Singh Prabhsimran, Millson Charles, Huang Chao, Driver Robert J
University of York, York, UK
Department of Hepatology, York and Scarborough Teaching Hospitals NHS Foundation Trust, York, UK.
BMJ Open. 2025 Feb 18;15(2):e089369. doi: 10.1136/bmjopen-2024-089369.

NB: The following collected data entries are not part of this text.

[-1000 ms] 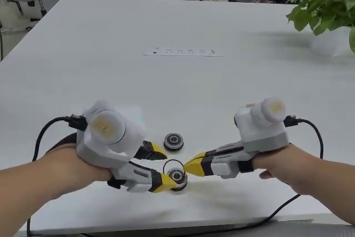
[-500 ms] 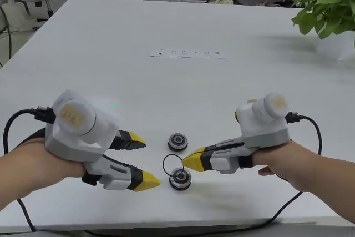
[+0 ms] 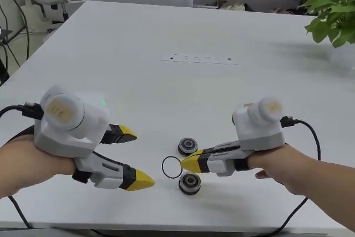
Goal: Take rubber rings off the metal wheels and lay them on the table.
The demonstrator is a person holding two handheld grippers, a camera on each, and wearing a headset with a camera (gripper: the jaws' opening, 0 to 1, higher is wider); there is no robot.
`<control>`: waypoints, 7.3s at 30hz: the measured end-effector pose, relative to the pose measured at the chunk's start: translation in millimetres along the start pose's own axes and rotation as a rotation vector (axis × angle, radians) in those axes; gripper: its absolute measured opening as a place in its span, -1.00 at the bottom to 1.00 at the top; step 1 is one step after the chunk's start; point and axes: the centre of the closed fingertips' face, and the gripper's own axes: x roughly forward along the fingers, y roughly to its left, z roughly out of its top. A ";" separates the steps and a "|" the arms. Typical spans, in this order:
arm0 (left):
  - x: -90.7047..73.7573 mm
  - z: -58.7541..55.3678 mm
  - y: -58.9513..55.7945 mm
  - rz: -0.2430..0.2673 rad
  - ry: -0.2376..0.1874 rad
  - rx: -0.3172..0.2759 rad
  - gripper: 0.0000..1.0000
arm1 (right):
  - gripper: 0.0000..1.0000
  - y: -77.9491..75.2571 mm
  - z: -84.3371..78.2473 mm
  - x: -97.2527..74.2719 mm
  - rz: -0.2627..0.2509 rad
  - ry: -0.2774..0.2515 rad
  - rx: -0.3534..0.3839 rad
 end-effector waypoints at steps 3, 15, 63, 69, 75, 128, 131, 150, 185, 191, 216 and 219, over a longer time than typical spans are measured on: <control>-3.0 -3.9 0.8 0.007 0.005 -0.005 0.22 | -1.00 -1.4 -0.4 4.6 -0.004 0.006 -0.002; -9.4 -10.5 5.2 0.021 0.011 -0.019 0.24 | -1.00 -14.5 -5.3 21.0 -0.063 0.038 -0.006; 33.8 12.3 -10.5 -0.085 0.031 0.029 0.13 | -0.56 -21.1 -17.9 -31.7 -0.110 0.007 -0.083; 43.1 12.5 -13.5 -0.108 0.035 0.029 0.08 | -0.52 -18.6 -25.7 -32.9 -0.097 0.023 -0.104; 51.4 12.8 -15.8 -0.129 0.038 0.022 -0.01 | -0.48 -16.5 -31.9 -31.8 -0.084 0.044 -0.131; 105.5 3.1 -37.0 -0.161 0.107 0.164 -0.83 | -0.44 -16.5 -61.1 -22.5 -0.069 0.162 -0.236; 105.3 3.3 -37.5 -0.156 0.103 0.161 -0.83 | -0.44 -16.7 -61.7 -21.4 -0.067 0.164 -0.238; 105.2 4.8 -37.9 -0.137 0.080 0.160 -0.84 | -0.52 -13.7 -54.8 -11.1 -0.066 0.158 -0.306; 104.9 4.1 -37.6 -0.122 0.062 0.148 -0.84 | -0.96 -20.7 -62.0 -18.3 -0.100 0.204 -0.306; 104.8 3.9 -37.5 -0.118 0.062 0.147 -0.84 | -1.00 -20.7 -62.0 -18.6 -0.109 0.200 -0.248; 105.6 4.9 -37.1 -0.099 0.058 0.140 -0.84 | -1.00 -26.0 -54.4 -27.1 -0.123 0.107 -0.009; 106.0 5.3 -37.2 -0.095 0.057 0.139 -0.84 | -1.00 -26.1 -50.7 -27.8 -0.120 0.086 0.017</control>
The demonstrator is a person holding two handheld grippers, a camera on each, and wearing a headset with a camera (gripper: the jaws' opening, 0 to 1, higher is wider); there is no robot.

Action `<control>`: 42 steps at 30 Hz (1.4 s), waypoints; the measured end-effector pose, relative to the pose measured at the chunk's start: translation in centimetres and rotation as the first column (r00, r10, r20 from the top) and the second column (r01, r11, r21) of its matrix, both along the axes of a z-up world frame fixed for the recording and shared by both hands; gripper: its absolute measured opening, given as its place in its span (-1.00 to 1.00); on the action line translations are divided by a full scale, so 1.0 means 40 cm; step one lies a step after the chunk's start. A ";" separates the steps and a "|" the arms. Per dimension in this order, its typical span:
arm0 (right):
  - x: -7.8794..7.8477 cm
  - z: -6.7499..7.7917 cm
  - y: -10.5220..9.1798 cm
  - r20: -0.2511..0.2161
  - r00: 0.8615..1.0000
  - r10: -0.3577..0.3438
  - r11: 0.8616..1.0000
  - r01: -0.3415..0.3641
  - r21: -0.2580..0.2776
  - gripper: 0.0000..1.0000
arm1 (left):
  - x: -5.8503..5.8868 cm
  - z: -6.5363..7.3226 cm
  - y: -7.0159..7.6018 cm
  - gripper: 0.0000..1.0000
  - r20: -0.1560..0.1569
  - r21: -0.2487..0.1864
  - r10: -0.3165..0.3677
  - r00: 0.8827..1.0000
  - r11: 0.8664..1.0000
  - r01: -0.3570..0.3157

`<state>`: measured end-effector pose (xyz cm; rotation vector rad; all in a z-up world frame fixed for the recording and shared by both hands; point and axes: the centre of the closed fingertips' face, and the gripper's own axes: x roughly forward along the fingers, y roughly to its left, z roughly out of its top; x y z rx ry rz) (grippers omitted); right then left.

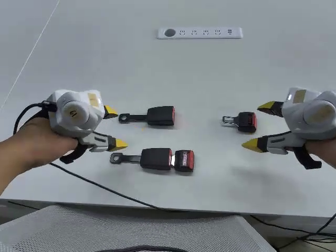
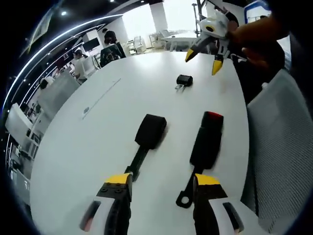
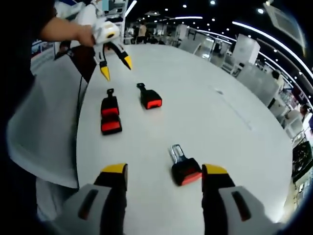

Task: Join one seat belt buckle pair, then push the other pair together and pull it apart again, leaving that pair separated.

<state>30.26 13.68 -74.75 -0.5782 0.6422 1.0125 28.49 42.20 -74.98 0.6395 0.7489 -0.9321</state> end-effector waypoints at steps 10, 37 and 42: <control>-0.069 0.019 -0.038 -0.005 0.998 -0.069 0.997 0.069 0.040 0.54 | -0.062 0.049 0.057 0.45 0.019 -0.116 0.161 0.987 0.981 -0.158; -0.136 0.063 -0.062 0.014 0.986 -0.168 0.979 0.165 0.122 1.00 | -0.144 0.085 0.151 1.00 0.029 -0.221 0.318 0.948 0.927 -0.304; -0.147 0.063 -0.061 0.011 0.988 -0.154 0.982 0.152 0.109 1.00 | -0.145 0.088 0.152 1.00 0.032 -0.224 0.320 0.947 0.925 -0.305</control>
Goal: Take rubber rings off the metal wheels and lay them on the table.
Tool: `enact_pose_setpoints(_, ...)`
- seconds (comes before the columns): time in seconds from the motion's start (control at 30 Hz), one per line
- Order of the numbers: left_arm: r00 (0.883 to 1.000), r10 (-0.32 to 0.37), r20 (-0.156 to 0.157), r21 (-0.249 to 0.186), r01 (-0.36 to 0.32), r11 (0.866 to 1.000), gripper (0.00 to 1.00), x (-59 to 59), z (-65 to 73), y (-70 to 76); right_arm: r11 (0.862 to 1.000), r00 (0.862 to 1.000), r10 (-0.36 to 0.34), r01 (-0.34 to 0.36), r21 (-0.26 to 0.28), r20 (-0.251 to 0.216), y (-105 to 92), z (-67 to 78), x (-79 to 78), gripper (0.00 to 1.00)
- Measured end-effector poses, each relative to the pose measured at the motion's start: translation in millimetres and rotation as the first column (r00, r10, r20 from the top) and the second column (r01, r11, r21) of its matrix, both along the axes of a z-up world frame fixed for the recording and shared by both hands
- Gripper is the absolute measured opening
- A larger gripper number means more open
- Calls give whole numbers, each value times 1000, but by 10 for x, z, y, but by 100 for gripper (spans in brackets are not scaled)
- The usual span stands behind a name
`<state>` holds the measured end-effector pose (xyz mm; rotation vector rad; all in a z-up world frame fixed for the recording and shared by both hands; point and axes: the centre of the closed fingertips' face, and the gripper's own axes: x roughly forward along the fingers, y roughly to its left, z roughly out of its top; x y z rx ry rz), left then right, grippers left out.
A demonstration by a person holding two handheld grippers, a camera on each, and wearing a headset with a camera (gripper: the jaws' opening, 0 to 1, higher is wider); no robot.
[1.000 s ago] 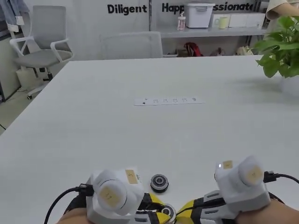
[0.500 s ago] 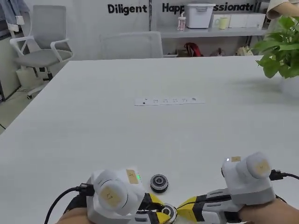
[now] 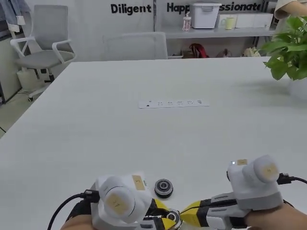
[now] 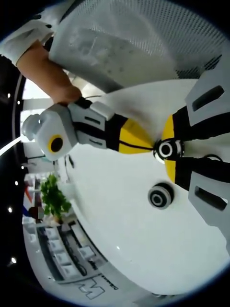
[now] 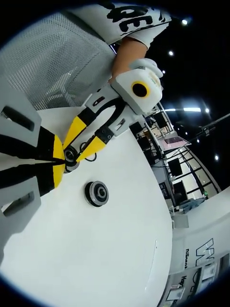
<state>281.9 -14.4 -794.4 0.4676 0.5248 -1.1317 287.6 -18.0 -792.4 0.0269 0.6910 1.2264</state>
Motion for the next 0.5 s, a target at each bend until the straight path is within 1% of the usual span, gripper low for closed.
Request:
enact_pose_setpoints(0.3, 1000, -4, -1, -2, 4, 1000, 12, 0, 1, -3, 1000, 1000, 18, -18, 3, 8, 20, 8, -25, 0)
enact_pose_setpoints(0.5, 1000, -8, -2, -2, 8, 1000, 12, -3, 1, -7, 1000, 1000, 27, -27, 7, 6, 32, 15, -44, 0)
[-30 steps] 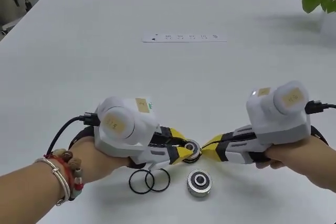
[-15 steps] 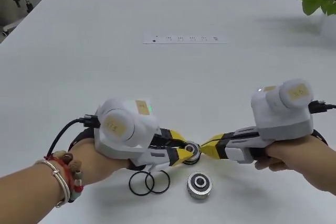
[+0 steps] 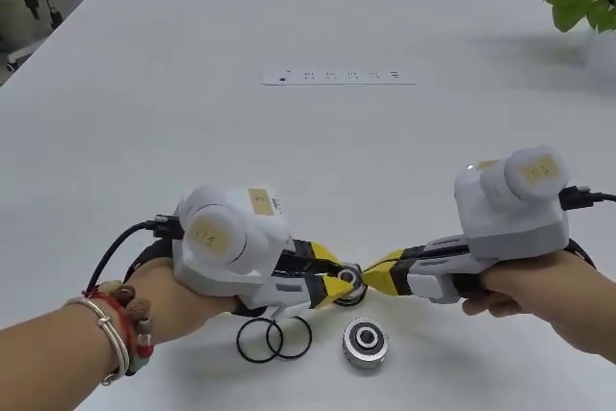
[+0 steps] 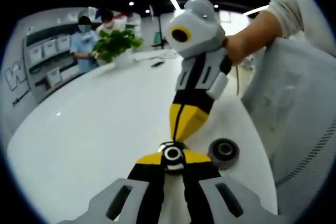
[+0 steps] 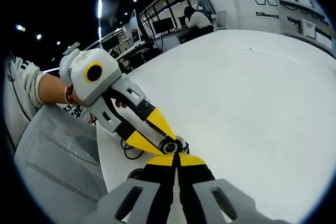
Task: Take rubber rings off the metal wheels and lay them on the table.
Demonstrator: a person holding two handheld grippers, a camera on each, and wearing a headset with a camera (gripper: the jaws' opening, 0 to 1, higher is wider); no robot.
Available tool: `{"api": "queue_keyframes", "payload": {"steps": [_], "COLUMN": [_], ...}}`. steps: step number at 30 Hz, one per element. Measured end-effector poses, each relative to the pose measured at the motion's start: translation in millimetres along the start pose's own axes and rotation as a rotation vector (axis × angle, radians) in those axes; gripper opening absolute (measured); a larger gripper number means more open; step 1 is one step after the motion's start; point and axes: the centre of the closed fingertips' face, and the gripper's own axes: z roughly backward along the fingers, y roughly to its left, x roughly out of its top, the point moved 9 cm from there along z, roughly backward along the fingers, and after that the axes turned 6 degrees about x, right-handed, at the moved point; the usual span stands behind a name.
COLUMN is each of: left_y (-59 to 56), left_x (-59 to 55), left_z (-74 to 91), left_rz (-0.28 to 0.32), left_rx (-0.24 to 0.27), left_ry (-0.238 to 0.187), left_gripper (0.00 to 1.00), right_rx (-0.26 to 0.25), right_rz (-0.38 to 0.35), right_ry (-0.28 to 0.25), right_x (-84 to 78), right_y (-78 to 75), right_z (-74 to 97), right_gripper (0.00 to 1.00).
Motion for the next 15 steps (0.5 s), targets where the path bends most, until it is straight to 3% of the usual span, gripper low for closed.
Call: {"api": "queue_keyframes", "payload": {"steps": [10,11,15], "left_y": [0.2,-0.1,-0.6], "left_x": [-0.2,-0.1,0.4], "left_z": [0.4,0.4,0.3], "left_rz": [0.004,0.006,0.005], "left_rx": [0.005,0.003,0.005], "left_ry": [0.002,0.002,0.006], "left_gripper": [0.13,0.13,0.14], "right_rx": [0.035,0.063,0.027], "right_rz": [0.015,0.008,0.034], "right_ry": [-0.015,-0.073,-0.043], "right_x": [1.9,7.5,10.6], "right_y": [2.3,5.0,0.0], "right_z": [-1.8,-1.9,-0.6], "right_gripper": [0.00,0.00,0.00]}}
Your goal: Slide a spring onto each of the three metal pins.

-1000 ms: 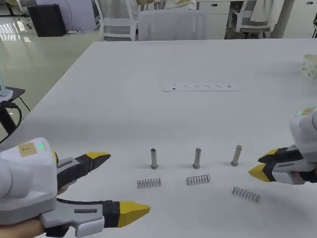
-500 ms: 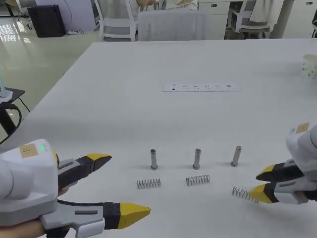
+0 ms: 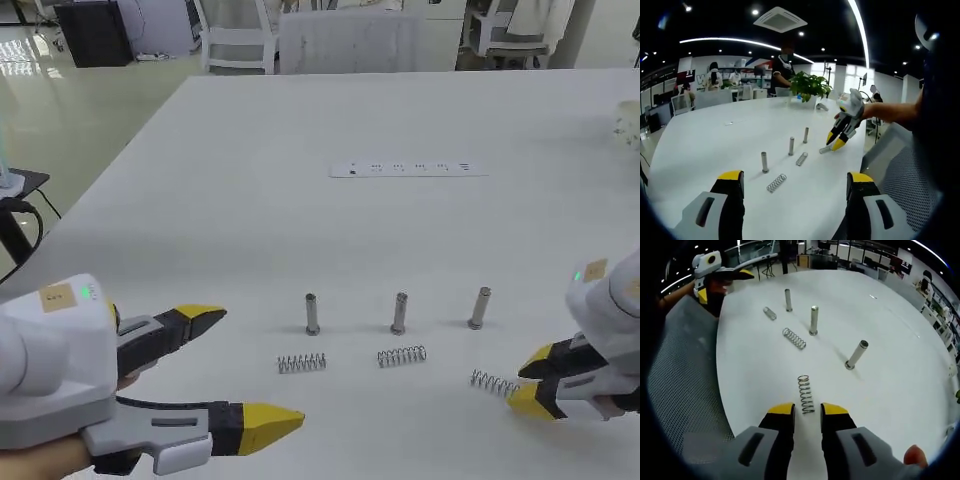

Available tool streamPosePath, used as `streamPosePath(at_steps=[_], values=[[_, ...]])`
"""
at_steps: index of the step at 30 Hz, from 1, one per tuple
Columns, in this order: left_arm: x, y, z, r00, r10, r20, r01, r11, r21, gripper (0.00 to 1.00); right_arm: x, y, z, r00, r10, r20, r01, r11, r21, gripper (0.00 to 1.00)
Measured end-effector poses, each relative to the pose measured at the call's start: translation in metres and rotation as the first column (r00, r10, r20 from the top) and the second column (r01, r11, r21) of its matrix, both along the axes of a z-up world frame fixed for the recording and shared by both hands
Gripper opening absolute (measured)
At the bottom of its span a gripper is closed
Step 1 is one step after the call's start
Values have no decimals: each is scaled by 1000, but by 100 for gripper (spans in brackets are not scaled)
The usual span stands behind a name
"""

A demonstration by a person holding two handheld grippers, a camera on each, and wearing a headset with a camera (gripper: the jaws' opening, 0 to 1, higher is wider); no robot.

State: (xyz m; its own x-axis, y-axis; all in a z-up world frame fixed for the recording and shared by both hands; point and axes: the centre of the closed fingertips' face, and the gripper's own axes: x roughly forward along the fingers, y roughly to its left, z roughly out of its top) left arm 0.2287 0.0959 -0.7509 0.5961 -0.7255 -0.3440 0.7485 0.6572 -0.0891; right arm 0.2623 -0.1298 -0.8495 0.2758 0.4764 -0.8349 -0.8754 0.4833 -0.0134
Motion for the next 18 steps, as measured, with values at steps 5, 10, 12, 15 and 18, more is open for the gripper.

Hereditary haemochromatosis (HH) is the most common genetic condition among populations of northern European ancestry, but it does not have a specific International Classification of Diseases 10th revision (ICD-10) diagnosis code. HH is commonly assigned the ICD-10 code E83.1 defined as 'disorders of iron metabolism'. However, the E83.1 diagnosis code is also applied to patients with transfusion-related iron overload and hyperferritinaemia from non-iron loading conditions. Venesection is the main treatment option for patients with HH and is assigned the Office of Population, Census and Surveys Classification of Interventions and Procedures, 4th revision (OPCS-4) code X36.2. We aimed to develop a novel algorithm to identify haemochromatosis patients with C282Y homozygosity from electronic patient records (EPR) using ICD-10 and OPCS-4 codes.
The Hospital Episode Statistics Admitted Patient Care (APC) database was used to identify all patients with the ICD-10 code E83.1 from 1 April 2018 to 31 March 2023 in our NHS Trust. Case notes were reviewed to evaluate the presence of HH, genotype, medical history and associated procedures. Algorithms were generated using Stata MP V.18 by applying a combination of ICD-10 and OPCS-4 codes to all patients with the diagnosis code E83.1 including those without HH gene mutations.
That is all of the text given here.